[Collected data entries]
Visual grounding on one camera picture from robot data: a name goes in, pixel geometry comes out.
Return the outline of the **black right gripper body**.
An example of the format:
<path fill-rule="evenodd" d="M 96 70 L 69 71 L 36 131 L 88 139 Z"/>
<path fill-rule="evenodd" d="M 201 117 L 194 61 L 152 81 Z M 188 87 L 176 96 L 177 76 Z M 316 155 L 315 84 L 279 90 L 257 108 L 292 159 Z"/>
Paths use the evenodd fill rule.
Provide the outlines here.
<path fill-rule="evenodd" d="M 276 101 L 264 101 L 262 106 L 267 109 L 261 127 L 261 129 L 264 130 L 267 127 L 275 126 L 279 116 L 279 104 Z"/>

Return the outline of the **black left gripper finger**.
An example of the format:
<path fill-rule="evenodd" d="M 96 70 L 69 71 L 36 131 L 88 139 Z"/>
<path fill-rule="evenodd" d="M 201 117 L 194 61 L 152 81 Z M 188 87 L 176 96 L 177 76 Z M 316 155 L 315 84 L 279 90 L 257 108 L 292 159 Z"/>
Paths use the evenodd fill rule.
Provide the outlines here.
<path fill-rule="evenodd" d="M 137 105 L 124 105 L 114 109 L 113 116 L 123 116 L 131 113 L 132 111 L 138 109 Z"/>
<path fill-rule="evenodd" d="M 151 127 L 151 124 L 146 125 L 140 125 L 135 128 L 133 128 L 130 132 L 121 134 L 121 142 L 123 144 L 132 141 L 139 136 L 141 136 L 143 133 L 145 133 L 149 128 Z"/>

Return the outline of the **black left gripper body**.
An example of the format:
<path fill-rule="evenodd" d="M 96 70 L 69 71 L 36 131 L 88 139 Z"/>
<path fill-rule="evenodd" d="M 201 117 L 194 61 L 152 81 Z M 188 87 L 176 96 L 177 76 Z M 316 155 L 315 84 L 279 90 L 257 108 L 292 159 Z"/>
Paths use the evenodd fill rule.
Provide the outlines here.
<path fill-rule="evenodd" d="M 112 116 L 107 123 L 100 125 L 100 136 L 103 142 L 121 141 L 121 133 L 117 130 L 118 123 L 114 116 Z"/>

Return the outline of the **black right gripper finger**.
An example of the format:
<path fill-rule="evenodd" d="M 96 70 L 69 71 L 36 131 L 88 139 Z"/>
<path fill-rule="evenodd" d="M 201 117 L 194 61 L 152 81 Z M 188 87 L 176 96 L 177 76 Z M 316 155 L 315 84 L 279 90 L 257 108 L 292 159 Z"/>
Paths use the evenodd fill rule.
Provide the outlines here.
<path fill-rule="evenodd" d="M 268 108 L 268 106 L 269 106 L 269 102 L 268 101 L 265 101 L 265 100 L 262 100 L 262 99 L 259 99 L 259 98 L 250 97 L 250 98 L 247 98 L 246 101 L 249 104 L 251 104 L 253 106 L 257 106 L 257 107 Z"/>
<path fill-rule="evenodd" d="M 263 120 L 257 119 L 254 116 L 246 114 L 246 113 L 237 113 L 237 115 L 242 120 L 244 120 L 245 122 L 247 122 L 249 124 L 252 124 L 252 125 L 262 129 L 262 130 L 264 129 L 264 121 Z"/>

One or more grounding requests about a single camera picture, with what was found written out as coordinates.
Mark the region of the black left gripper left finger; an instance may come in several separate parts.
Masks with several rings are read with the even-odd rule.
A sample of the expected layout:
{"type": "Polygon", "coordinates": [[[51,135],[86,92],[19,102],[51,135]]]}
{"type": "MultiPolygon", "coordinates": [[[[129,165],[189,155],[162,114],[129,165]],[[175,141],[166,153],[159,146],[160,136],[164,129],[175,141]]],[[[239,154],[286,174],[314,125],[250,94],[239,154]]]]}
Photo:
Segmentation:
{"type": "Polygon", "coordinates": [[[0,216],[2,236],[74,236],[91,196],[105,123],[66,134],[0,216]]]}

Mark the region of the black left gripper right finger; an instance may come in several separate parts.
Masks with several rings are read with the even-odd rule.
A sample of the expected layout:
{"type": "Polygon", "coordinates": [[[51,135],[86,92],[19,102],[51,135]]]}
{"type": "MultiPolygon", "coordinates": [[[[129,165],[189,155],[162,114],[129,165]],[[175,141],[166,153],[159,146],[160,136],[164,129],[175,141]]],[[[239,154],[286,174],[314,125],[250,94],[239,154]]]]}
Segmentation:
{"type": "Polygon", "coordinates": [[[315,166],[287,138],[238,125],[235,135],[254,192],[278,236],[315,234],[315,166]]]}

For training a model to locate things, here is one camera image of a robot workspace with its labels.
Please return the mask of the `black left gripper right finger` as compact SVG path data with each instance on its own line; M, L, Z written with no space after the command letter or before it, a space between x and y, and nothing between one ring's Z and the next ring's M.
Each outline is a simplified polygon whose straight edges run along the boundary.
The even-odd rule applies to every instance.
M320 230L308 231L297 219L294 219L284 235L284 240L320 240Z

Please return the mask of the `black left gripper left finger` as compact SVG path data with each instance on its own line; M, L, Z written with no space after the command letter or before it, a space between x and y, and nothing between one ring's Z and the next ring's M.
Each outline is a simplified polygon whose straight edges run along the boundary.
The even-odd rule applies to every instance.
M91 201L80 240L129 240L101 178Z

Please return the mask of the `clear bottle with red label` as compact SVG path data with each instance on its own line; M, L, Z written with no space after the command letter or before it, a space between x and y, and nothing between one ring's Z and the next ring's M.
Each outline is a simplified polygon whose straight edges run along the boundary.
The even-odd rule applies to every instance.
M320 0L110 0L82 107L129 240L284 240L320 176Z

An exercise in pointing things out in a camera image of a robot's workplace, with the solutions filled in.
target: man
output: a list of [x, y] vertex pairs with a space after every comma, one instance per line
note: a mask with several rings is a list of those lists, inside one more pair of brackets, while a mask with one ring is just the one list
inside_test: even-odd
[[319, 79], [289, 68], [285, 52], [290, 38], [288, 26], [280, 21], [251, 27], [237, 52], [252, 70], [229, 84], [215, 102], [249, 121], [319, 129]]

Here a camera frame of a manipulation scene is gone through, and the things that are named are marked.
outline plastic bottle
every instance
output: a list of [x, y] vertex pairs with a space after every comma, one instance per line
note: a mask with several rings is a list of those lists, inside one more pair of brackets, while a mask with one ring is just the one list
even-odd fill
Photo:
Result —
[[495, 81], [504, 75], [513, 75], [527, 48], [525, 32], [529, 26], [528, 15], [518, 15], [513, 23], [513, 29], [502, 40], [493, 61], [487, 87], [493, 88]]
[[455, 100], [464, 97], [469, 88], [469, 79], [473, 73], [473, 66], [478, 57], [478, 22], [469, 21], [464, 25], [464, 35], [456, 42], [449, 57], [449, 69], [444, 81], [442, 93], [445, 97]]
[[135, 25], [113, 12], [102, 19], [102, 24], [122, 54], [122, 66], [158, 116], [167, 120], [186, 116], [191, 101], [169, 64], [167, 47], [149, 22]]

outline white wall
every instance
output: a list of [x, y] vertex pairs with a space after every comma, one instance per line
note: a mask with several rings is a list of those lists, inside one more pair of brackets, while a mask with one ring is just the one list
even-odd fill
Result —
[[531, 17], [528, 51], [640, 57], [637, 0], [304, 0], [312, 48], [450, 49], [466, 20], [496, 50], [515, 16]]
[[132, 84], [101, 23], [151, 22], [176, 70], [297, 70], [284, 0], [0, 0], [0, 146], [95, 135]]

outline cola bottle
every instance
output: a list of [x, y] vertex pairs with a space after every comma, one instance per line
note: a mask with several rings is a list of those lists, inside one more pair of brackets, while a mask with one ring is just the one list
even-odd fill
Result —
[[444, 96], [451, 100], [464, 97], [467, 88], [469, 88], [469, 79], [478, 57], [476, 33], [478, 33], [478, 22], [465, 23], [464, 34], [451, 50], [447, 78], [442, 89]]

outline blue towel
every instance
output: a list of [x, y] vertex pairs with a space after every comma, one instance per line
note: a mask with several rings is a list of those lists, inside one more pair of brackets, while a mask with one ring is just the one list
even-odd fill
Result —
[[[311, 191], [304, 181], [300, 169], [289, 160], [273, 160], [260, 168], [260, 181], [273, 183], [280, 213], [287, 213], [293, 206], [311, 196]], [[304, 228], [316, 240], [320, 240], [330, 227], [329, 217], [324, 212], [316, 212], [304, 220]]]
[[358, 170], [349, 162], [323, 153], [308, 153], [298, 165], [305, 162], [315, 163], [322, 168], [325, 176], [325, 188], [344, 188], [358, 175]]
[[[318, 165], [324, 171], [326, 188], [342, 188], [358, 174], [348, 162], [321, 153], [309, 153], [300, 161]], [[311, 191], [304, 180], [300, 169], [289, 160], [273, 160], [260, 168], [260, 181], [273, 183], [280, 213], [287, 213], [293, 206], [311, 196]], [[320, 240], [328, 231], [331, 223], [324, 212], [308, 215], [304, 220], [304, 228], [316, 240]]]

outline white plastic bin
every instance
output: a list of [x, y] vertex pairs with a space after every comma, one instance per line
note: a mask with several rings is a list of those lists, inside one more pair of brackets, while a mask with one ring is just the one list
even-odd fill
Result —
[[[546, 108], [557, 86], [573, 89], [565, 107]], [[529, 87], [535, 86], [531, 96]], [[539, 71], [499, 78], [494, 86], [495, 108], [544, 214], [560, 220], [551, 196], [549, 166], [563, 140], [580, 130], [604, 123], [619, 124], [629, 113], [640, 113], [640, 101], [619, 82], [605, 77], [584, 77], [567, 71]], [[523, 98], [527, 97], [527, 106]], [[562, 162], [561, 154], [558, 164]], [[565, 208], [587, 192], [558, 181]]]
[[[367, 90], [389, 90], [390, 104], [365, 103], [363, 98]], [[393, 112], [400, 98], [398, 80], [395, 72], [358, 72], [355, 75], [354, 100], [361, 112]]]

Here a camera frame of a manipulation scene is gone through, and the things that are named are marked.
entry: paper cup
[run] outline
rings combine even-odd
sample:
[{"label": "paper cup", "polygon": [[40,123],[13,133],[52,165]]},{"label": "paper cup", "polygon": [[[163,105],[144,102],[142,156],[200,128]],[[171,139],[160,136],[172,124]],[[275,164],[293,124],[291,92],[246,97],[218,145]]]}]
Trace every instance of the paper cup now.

* * *

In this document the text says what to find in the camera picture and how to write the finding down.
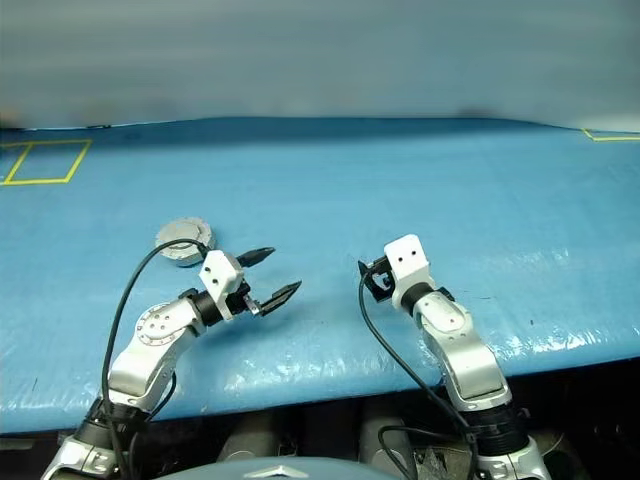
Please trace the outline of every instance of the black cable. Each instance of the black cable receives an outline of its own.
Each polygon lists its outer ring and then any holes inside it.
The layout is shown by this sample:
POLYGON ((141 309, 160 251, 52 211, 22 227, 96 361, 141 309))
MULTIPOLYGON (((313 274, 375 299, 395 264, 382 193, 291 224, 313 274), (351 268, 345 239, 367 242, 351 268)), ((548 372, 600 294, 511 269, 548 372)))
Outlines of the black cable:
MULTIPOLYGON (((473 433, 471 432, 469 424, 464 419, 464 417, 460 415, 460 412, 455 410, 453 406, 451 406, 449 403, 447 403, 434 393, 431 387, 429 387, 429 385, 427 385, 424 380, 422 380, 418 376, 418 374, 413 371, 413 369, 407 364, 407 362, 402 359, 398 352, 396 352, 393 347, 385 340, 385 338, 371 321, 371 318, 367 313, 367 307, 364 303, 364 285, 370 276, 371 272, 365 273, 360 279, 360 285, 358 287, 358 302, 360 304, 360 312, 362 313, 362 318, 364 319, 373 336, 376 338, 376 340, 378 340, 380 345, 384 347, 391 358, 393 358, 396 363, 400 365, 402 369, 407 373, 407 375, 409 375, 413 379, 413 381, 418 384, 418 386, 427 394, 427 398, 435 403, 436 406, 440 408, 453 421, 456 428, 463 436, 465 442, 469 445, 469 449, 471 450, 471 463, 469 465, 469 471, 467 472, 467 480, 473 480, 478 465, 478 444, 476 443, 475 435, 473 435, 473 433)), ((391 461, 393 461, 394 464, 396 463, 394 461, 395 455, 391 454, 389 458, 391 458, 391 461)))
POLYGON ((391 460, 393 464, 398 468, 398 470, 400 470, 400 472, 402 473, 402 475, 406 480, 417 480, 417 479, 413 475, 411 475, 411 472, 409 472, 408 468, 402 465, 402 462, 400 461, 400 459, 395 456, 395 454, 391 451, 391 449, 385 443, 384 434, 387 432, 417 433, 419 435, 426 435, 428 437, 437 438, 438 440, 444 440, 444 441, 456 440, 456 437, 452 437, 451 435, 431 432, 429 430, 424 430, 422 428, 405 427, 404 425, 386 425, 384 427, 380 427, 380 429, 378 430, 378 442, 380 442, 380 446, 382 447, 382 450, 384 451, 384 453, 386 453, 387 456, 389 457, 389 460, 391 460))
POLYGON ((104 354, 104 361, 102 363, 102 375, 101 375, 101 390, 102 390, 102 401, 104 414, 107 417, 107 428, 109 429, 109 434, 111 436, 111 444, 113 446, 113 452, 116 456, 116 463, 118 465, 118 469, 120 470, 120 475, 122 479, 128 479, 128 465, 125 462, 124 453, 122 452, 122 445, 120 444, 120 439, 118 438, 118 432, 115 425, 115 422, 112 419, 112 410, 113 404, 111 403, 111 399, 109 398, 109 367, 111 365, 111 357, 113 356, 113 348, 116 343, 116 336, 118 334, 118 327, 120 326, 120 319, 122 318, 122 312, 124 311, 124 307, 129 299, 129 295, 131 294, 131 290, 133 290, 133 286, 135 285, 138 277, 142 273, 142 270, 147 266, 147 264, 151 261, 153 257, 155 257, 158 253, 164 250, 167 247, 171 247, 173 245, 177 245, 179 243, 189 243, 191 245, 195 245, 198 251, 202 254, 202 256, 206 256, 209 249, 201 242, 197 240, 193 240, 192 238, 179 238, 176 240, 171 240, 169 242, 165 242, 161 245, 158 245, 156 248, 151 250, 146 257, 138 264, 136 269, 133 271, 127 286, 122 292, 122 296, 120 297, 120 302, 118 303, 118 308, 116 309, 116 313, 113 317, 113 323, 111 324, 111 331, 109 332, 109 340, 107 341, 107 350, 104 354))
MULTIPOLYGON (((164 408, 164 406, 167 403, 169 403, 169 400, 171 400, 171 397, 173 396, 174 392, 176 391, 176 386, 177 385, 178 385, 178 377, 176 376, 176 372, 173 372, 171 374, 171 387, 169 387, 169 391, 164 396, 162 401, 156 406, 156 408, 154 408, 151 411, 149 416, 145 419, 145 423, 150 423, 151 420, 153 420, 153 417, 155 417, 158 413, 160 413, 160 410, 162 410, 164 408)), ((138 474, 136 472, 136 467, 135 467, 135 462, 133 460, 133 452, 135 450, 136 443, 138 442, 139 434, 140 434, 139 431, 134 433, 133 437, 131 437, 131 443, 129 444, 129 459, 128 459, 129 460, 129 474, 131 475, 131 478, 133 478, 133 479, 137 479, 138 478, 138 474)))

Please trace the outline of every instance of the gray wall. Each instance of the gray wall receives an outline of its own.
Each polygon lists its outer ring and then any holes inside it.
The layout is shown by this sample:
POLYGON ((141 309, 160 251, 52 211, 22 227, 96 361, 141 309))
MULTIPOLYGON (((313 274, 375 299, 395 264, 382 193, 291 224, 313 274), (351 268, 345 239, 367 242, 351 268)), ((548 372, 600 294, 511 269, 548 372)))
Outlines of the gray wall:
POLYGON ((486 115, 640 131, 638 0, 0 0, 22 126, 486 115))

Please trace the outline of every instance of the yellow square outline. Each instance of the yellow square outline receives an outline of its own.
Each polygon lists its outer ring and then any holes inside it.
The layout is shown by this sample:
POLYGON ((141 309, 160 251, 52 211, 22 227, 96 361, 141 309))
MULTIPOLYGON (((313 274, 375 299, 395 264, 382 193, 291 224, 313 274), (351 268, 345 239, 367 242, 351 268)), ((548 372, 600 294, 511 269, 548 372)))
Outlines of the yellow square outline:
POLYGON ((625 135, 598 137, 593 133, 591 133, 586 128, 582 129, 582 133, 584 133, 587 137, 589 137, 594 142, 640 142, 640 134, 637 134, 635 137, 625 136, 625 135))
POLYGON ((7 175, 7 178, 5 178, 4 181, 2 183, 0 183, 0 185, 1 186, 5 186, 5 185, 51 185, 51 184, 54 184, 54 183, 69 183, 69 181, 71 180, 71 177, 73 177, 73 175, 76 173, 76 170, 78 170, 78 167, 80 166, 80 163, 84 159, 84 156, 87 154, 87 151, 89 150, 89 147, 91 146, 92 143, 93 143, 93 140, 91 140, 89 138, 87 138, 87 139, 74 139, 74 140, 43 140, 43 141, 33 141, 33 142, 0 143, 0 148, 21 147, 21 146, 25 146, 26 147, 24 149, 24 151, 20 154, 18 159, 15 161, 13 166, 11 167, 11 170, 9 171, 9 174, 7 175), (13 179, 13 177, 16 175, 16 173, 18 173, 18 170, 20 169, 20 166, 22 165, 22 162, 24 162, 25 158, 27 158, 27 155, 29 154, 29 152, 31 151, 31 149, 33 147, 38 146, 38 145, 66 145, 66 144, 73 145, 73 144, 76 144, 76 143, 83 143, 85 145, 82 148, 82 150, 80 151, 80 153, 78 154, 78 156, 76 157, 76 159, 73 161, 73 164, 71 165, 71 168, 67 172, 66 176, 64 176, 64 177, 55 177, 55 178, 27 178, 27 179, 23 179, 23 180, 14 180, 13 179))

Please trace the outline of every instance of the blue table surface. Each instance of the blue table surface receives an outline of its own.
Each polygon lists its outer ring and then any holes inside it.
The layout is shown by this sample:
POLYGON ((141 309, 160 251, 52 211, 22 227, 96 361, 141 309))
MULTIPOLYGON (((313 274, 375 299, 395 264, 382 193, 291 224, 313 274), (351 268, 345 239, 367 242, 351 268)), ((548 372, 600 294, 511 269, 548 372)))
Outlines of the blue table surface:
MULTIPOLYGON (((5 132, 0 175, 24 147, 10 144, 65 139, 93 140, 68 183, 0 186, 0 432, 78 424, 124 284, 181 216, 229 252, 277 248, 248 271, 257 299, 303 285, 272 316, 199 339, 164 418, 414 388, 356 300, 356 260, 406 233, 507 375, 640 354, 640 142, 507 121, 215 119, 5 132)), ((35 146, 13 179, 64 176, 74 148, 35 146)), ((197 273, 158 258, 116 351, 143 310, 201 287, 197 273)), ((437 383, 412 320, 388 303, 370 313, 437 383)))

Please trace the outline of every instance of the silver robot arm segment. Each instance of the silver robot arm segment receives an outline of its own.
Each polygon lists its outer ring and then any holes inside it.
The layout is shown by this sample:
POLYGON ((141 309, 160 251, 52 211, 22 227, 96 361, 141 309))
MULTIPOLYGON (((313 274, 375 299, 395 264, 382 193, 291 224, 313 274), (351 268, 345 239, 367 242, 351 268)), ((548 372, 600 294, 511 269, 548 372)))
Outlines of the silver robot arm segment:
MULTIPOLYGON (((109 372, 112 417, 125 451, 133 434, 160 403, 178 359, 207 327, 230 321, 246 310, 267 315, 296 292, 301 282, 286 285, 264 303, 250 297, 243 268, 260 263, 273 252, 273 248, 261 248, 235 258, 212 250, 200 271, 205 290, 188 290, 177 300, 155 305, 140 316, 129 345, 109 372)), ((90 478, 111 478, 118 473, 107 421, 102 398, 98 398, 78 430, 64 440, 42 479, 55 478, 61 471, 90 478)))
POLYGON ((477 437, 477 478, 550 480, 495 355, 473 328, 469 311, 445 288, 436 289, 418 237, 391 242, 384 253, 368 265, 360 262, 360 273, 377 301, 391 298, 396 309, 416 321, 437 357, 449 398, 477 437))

▶ **Description of the task**
An exact, complete copy of the lines above from the one with "Return the outline of the **black left gripper body**." through the one with "Mark the region of the black left gripper left" is the whole answer.

▶ **Answer space**
Return the outline of the **black left gripper body**.
An example of the format:
<path fill-rule="evenodd" d="M 96 70 L 69 71 L 36 131 L 88 139 Z"/>
<path fill-rule="evenodd" d="M 201 117 L 194 61 L 152 81 Z M 188 87 L 176 96 L 177 76 Z M 316 155 L 315 84 L 279 90 L 257 108 L 292 159 Z"/>
Paths use the evenodd fill rule.
Provide the outlines here.
<path fill-rule="evenodd" d="M 112 116 L 107 123 L 100 125 L 100 136 L 103 142 L 121 141 L 121 133 L 117 130 L 118 123 L 114 116 Z"/>

Return the outline of the **black right gripper finger**.
An example of the format:
<path fill-rule="evenodd" d="M 96 70 L 69 71 L 36 131 L 88 139 Z"/>
<path fill-rule="evenodd" d="M 201 117 L 194 61 L 152 81 Z M 188 87 L 176 96 L 177 76 Z M 316 155 L 315 84 L 279 90 L 257 108 L 292 159 Z"/>
Paths use the evenodd fill rule.
Provide the outlines here.
<path fill-rule="evenodd" d="M 268 108 L 268 106 L 269 106 L 269 102 L 268 101 L 265 101 L 265 100 L 262 100 L 262 99 L 259 99 L 259 98 L 250 97 L 250 98 L 247 98 L 246 101 L 249 104 L 251 104 L 253 106 L 257 106 L 257 107 Z"/>
<path fill-rule="evenodd" d="M 263 120 L 257 119 L 254 116 L 246 114 L 246 113 L 237 113 L 237 115 L 242 120 L 244 120 L 245 122 L 247 122 L 249 124 L 252 124 L 252 125 L 262 129 L 262 130 L 264 129 L 264 121 Z"/>

One or more grounding requests about a single camera picture, with what was found written out as coordinates.
Mark the region of the black left gripper left finger; an instance may come in several separate parts.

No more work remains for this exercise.